Future of US E-cigarettes: Conversation with FDA Director Dr. Brian King

On February 24th at 1 PM Eastern Time (2 AM Beijing Time), the American Vaping Manufacturer Association (AVM) held a video conversation with Brian King, Director of the Tobacco Control Center (CTP) at the FDA. The discussion, titled "The Future of American Vaping: Conversations with Dr. Brian King from the FDA tobacco product center," was moderated by AVM Legislative Director Gregory Conley and newly appointed AVM Vice President Allison Boughner. 2FIRSTS has selected highlights relevant to e-cigarette regulation, and provided a translated, summarized excerpt.

AVM legislative director Gregory Conley. Photo source: AVM.

Brian King, director of the FDA's Center for Tobacco Products (CTP). Photo source: AVM

At the start of the conversation, Gregory led the discussion by asking Brian if he agreed that electronic cigarettes pose less risk to the human body compared to traditional smoking. This was meant to steer Brian towards acknowledging the significant role of electronic cigarettes in harm reduction.

Brian stated that the risks of using electronic cigarettes are indeed lower than smoking. The FDA has observed that many adult smokers have successfully switched to vaping, which is seen as a positive result.

Subsequently, Gregory asked further why, if the harm reduction benefits of e-cigarettes are acknowledged, there is still a need to restrict e-cigarette marketing so drastically?

Brian responded by stating that the FDA is a scientific-based organization, and while there is evidence to support the harm-reducing benefits of electronic cigarettes, it cannot be denied that there are also many studies showing their potential harm to the human body.
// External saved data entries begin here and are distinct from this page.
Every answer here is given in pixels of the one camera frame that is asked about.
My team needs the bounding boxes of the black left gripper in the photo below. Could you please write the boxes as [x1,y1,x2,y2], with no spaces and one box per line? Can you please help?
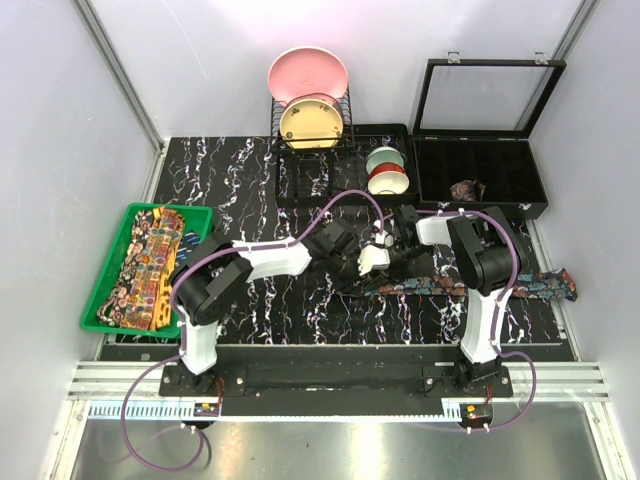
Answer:
[325,249,372,297]

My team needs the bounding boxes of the black wire dish rack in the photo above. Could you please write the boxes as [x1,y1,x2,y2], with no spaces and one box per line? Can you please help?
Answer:
[270,93,419,208]

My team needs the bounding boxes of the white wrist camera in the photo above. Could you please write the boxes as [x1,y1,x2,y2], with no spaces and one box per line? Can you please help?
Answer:
[372,219,394,248]
[357,244,391,277]

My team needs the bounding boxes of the green plastic tie bin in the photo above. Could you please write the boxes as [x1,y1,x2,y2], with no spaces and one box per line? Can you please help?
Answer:
[80,202,213,338]

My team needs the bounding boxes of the light green bowl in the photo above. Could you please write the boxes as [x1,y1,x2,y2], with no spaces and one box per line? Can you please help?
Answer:
[365,146,405,175]

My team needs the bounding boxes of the rolled dark patterned tie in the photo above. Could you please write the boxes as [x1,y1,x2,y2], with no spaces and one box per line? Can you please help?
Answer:
[450,180,486,202]

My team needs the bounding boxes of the pink plate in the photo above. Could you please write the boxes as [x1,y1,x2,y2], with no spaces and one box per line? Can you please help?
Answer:
[267,46,349,105]

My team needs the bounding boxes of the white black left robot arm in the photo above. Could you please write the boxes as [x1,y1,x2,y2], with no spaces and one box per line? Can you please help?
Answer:
[169,219,377,396]

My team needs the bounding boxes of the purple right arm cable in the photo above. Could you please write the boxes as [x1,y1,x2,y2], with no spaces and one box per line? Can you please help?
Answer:
[379,207,537,432]

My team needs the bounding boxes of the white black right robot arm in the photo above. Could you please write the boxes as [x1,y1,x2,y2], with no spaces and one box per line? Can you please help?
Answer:
[393,205,526,397]

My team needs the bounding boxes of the red white bowl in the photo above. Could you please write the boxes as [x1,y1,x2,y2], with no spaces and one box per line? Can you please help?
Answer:
[367,162,410,195]

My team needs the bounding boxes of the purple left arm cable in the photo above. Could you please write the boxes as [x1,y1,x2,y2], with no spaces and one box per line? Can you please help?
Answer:
[118,188,386,474]

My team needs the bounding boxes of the yellow plate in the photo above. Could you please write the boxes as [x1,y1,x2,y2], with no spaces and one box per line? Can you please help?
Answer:
[279,94,344,149]

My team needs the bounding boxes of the black glass box lid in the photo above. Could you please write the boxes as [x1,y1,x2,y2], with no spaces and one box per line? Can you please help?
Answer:
[413,52,567,139]

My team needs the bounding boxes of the colourful ties in bin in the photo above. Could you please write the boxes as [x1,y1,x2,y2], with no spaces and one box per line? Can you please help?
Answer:
[96,207,185,332]

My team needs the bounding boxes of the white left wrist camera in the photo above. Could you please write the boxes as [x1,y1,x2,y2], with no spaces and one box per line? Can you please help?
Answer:
[357,244,391,277]

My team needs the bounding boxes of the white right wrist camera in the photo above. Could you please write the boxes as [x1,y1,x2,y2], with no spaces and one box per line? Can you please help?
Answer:
[372,219,394,248]

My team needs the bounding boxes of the black tie storage box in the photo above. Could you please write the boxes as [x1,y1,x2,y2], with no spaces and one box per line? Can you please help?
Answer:
[413,138,548,220]

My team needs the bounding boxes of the navy striped tie in bin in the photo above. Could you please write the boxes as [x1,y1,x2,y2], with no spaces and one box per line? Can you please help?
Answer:
[176,231,201,264]

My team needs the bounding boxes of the navy floral tie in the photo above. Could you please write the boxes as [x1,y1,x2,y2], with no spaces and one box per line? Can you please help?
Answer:
[362,268,579,304]

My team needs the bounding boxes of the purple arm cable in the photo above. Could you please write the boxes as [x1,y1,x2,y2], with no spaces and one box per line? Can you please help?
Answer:
[379,207,537,432]
[118,188,386,474]
The FDA is currently weighing the risks of electronic cigarettes on teenagers, and there may be a need for more scientific evidence regarding their harm-reducing potential.
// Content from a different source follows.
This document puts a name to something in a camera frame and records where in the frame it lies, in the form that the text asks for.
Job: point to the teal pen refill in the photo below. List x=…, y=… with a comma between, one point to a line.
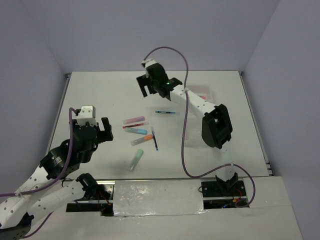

Nowadays, many e-cigarette manufacturers are innovating their products, and we encourage such behavior," Brian added. "However, it is important to consider the regulatory policies of the target market.

Gregory asked, "Has the FDA noticed that 99% of e-cigarette products on the market have not passed PMTA, which means they are essentially black market products. What is the FDA's response to this?
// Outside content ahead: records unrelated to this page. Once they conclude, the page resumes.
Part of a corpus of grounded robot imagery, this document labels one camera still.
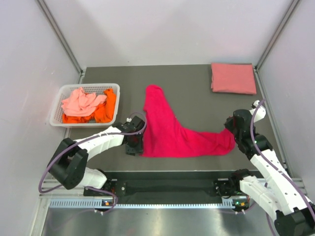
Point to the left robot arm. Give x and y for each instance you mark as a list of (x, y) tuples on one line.
[(69, 162)]

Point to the slotted cable duct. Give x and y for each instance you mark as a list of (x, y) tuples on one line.
[(104, 204)]

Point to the folded salmon pink t shirt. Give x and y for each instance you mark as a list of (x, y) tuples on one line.
[(233, 78)]

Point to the aluminium frame rail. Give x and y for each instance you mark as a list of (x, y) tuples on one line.
[(277, 33)]

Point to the orange t shirt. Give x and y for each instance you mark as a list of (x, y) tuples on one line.
[(103, 113)]

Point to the white plastic basket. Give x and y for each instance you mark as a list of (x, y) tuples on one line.
[(66, 90)]

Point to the magenta t shirt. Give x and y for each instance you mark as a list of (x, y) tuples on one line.
[(165, 137)]

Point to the light pink t shirt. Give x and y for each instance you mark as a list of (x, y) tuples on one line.
[(81, 104)]

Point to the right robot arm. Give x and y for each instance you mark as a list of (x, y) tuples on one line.
[(292, 212)]

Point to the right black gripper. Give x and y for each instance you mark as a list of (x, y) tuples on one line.
[(228, 123)]

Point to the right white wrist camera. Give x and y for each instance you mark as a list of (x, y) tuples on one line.
[(258, 113)]

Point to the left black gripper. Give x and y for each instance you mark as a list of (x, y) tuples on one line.
[(138, 149)]
Brian stated that the FDA will continue to exercise the power granted to it by Congress by increasing enforcement efforts through marketing rejections and fines, while also expediting the PMTA approval process. However, Brian did not disclose the earliest possible completion time for PMTA approval.

Gregory stated that the FDA once referred to the proliferation of electronic cigarettes among young people as an "electronic cigarette epidemic." He believes that the use of the term "epidemic" demonizes electronic cigarettes and lacks scientific basis.

Brian stated that currently there are still 2.5 million adolescents using e-cigarettes in the United States, and the trend is continuing to grow. However, since taking office, the FDA has not used the word "epidemic" to refer to the popularity of e-cigarettes.

In addition to the conversation between Gregory and Brian, Allison, the Vice President of AVM, also raised some concerns about their member stores closing down due to regulations. Brian expressed regret about this and reiterated that his department was only carrying out their duties in accordance with the law.

Additionally, AVM has arranged for some of its member organizations to have a virtual dialogue with Brian. Topics will include the use of electronic cigarettes among the LGBTQ community and smoking cessation among older adults.